I am 20 years old and in college and am extremely happy right now. BUT there is a huge problem. My parents absolutely despise my boyfriend and have never met him. When my boyfriend was 16 years old he had a very bad car accident that killed one of his buddies on his high school lacrosse team. If you have ever seen the movie "The Fifth Quarter" that is the story of my boyfriend's accident. 

We did not live in the state at the time when it happened and my mom found out by researching him online. She always researches the guys that I like online and looks on their facebook profiles etc. He never tried to run away from what he did like some of the newspapers said. He wrote the family several letters of apology, even from juvie and he tried several more times to contact them. His parents protected him from a lot of the media and never told him that they tried to contact him which he was very upset about. 

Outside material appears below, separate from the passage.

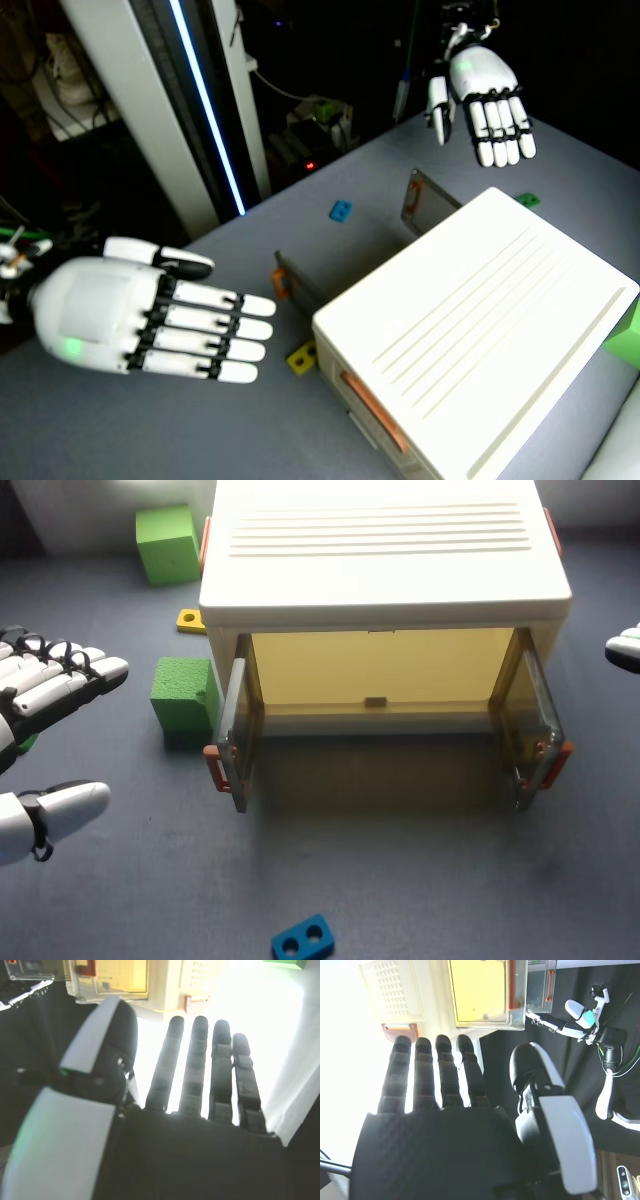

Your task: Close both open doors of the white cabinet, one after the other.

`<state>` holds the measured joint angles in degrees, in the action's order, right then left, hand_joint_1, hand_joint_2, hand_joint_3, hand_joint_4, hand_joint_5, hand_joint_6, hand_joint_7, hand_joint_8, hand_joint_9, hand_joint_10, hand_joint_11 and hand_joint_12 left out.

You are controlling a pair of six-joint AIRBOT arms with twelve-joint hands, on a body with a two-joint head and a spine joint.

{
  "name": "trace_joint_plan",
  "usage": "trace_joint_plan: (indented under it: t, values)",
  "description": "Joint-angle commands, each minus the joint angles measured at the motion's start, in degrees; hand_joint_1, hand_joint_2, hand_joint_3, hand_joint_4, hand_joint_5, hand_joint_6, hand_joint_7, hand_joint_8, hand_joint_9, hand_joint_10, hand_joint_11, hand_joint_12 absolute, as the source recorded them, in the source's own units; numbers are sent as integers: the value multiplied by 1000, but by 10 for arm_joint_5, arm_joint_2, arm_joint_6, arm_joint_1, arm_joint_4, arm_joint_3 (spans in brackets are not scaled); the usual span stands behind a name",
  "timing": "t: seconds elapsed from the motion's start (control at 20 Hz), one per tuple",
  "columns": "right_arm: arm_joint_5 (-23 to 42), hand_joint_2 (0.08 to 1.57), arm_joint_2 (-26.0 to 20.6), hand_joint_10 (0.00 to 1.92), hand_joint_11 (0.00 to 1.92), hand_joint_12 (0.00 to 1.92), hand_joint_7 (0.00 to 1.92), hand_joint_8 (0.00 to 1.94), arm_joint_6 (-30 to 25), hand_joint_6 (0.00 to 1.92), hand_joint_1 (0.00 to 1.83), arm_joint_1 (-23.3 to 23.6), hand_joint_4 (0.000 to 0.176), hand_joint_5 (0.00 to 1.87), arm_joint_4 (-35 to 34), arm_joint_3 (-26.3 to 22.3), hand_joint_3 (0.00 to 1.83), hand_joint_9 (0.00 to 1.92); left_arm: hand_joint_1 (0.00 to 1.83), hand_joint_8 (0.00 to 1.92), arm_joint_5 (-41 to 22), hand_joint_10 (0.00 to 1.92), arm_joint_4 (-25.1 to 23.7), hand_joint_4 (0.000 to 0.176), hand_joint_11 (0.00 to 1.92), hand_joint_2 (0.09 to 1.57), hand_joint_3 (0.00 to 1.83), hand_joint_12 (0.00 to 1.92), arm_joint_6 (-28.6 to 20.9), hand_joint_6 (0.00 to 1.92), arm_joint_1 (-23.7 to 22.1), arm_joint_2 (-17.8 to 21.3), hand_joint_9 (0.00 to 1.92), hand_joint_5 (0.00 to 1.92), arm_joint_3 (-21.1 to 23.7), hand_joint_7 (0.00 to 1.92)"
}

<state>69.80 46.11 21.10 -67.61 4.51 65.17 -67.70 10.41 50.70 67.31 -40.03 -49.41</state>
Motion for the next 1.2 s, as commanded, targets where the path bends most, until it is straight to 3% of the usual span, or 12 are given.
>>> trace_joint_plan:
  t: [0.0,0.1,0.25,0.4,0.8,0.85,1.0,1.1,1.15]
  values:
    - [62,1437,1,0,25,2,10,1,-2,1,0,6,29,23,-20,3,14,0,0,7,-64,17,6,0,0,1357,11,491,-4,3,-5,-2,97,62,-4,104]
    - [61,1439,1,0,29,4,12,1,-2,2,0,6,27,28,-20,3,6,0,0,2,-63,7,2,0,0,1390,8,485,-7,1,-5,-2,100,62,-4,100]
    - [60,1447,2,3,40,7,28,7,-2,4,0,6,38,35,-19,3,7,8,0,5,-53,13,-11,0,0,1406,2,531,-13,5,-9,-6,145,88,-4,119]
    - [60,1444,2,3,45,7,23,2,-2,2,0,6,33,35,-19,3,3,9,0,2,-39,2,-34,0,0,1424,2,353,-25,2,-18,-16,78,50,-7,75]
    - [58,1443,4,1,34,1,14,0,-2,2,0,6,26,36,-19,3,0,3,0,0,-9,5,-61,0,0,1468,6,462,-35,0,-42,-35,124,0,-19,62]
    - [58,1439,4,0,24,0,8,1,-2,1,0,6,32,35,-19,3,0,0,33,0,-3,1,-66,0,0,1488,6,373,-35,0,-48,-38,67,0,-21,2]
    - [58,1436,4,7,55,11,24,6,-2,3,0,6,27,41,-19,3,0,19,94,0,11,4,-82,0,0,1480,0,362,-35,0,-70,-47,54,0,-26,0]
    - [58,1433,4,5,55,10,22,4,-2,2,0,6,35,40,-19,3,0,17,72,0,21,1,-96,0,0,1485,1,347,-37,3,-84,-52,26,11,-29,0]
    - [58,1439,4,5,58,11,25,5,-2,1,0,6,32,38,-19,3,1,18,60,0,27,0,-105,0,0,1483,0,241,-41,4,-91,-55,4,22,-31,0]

My boyfriend is now 22 and is one of the most excellent people I know. He treats me wonderful and is very respectful as his parents raised him to be. His father died when he was a sophomore in college and the family of the boy that he killed sued for his father's life insurance money so he had to drop out and come home. He loves his mother and sister very much and does all that he can to make them happy. He always goes over every Sunday to have dinner with his mother now that his sister is off to college. He has a steady job and is quickly moving up into management as well as taking online courses at one of the state universities to complete his college career. 

The community that the accident happened in forgave him for his mistakes and his widely respected and many people have a high opinion of him despite the accident. Our friends and their parents absolutely love him and are upset to see my parents being very judgmental. I love my parents so much and I know that they are very wise but I do know that we are also a very close minded family. My mom does not want him in our family because of his checkered past just from that one accident because she is afraid people will dislike our family because of it. She is afraid that if I made him angry he'd get me in a car and crash it. He is the best driver out of my group of friends and is the safest having learned from his accident. 

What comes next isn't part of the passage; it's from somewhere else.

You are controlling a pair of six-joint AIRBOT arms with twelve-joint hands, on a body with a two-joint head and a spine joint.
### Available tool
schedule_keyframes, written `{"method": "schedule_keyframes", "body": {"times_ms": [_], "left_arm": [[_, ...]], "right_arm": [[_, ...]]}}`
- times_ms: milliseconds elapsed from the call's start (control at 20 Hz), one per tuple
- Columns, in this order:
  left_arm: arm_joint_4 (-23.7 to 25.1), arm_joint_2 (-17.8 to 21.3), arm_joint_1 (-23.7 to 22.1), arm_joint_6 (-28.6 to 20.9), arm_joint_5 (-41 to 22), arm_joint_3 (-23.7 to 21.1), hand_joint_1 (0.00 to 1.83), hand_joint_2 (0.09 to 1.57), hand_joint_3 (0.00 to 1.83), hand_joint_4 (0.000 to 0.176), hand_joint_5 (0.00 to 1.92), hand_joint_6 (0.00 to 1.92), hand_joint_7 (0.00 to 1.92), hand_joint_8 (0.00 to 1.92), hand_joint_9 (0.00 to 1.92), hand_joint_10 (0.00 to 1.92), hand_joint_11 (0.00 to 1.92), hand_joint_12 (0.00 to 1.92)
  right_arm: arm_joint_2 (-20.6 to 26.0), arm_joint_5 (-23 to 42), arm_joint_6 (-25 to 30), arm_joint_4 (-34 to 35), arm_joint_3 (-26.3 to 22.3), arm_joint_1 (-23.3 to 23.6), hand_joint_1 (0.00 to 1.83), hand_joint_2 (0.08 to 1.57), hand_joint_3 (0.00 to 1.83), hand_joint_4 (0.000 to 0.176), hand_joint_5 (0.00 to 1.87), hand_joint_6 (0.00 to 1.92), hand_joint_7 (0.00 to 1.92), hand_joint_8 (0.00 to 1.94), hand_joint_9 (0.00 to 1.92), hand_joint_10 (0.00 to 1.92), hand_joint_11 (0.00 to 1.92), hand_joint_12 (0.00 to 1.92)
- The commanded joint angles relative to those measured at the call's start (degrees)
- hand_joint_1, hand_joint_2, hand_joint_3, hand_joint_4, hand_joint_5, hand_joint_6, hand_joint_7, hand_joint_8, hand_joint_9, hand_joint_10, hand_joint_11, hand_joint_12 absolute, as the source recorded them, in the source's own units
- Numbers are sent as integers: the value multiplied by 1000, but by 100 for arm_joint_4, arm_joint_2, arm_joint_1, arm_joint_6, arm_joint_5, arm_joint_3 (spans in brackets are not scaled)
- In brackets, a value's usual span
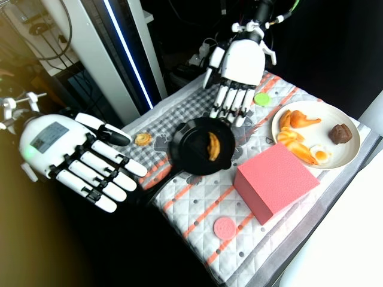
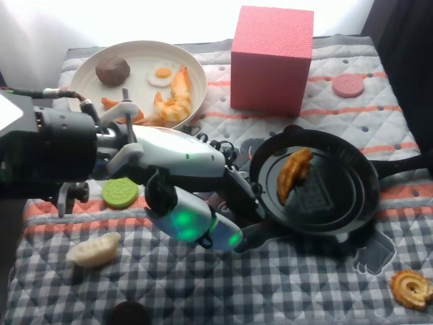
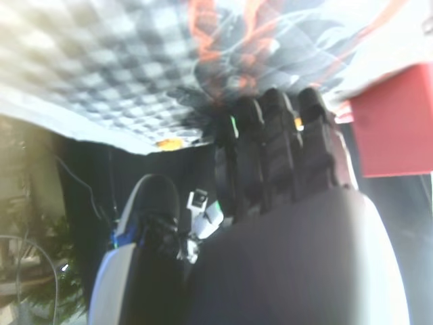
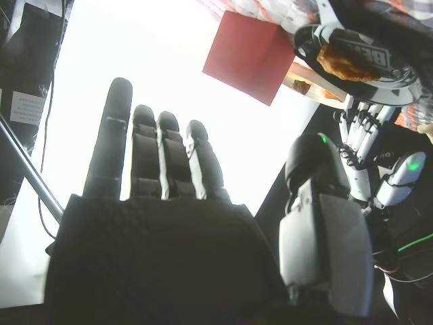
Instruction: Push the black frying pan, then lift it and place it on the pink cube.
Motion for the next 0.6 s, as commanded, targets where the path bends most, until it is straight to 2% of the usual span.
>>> {"method": "schedule_keyframes", "body": {"times_ms": [0, 50, 100, 150, 250, 300, 450, 500, 550], "left_arm": [[-287, -18, -88, 79, 68, 28, 326, 1299, 0, 0, 526, 18, 514, 9, 398, 55, 0, 539], [-378, -69, -89, 185, 67, 52, 311, 1295, 0, 13, 498, 5, 471, 1, 364, 32, 0, 480], [-409, -144, -91, 221, 66, 88, 368, 1282, 0, 0, 519, 12, 484, 5, 403, 34, 0, 596], [-493, -220, -100, 330, 65, 126, 372, 1273, 0, 19, 500, 9, 446, 0, 320, 5, 0, 422], [-587, -317, -121, 431, 66, 187, 386, 1263, 0, 25, 491, 4, 406, 0, 272, 0, 0, 361], [-656, -345, -129, 484, 66, 210, 400, 1257, 0, 18, 494, 5, 408, 3, 274, 4, 0, 360], [-903, -479, -141, 755, 80, 284, 222, 1308, 7, 27, 400, 3, 376, 0, 291, 8, 0, 235], [-936, -529, -147, 792, 84, 310, 263, 1304, 2, 11, 456, 25, 453, 23, 363, 37, 0, 400], [-967, -577, -155, 822, 89, 340, 278, 1301, 0, 7, 469, 28, 472, 24, 379, 42, 0, 467]], "right_arm": [[7, 707, 38, 34, 53, 14, 194, 1186, 0, 27, 0, 0, 0, 0, 0, 0, 0, 586], [7, 707, 40, 34, 55, 14, 198, 1194, 4, 21, 0, 0, 0, 0, 0, 0, 0, 584], [7, 707, 48, 34, 59, 14, 184, 1196, 4, 25, 0, 0, 0, 0, 0, 0, 0, 580], [7, 707, 49, 34, 59, 14, 191, 1206, 7, 19, 0, 0, 0, 0, 0, 0, 0, 581], [7, 707, 50, 34, 59, 14, 190, 1206, 6, 22, 0, 0, 0, 0, 0, 0, 0, 582], [7, 707, 50, 33, 60, 14, 188, 1205, 5, 19, 0, 0, 0, 0, 0, 0, 0, 585], [7, 707, 50, 34, 63, 14, 193, 1209, 0, 25, 0, 0, 0, 0, 0, 0, 0, 672], [7, 708, 50, 34, 63, 14, 194, 1209, 0, 27, 0, 0, 0, 0, 0, 0, 0, 681], [7, 708, 50, 33, 63, 14, 194, 1209, 0, 28, 0, 0, 0, 0, 0, 0, 0, 682]]}}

My family is also conservative and he is a liberal which makes my mother very angry. She also does not appreciate the fact that he is two inches shorter than me. She told me that he does not look like he belongs in our family because we are so tall and good looking. I am upset because I feel that I should be able to make my own decision and I feel like they should meet him so that they can at least get to know him. He is very well spoken and respectful and I know that they would like him if they met him but they refuse to. 

Also my mother says that I'm 'latching' on to him because I've never had a serious boyfriend and I'm desperate for one which honestly is not true. She always says that about the boys that she does not find handsome or smart enough. She also told me that of course I would believe him about his story on the accident because I like him. I have done research and many other people have affirmed his character. I do not condone what he did, he made a careless mistake and was being irresponsible despite his friends asking him to take it a little slower. 

I know my parents will kick me out of the house if I choose to be with him unfortunately and I don't understand. Many people love him and he is not solely remembered for that accident. 

I was just feeling a little beneath the weather about this and wanted to know what you all thought!


----------



## lady1 (Jan 31, 2012)

I am not sure how you can get your parents to change their mind about him if they won't even met him. Have they liked boyfriends of yours in the past? Are they actually giving you an ultimatum (dump him or move out)? (When will parents learn, that just pushes us deeper into the arms of men). Well, I think your parents are wrong to not at least meet him. Judging him based on one past mistake from when he we still a teenager doesn't sound fair. But they might not like him even if they did meet him. 

I think that if you think this is the guy for you, it doesn't really matter what other people think. My parents hated by boyfriend, and I ended up marrying him - and we have vastly different political/religious/life views. But keep in mind that it is much harder to be in a relationship with someone if you parents hate them - especially if you are still living at home.


----------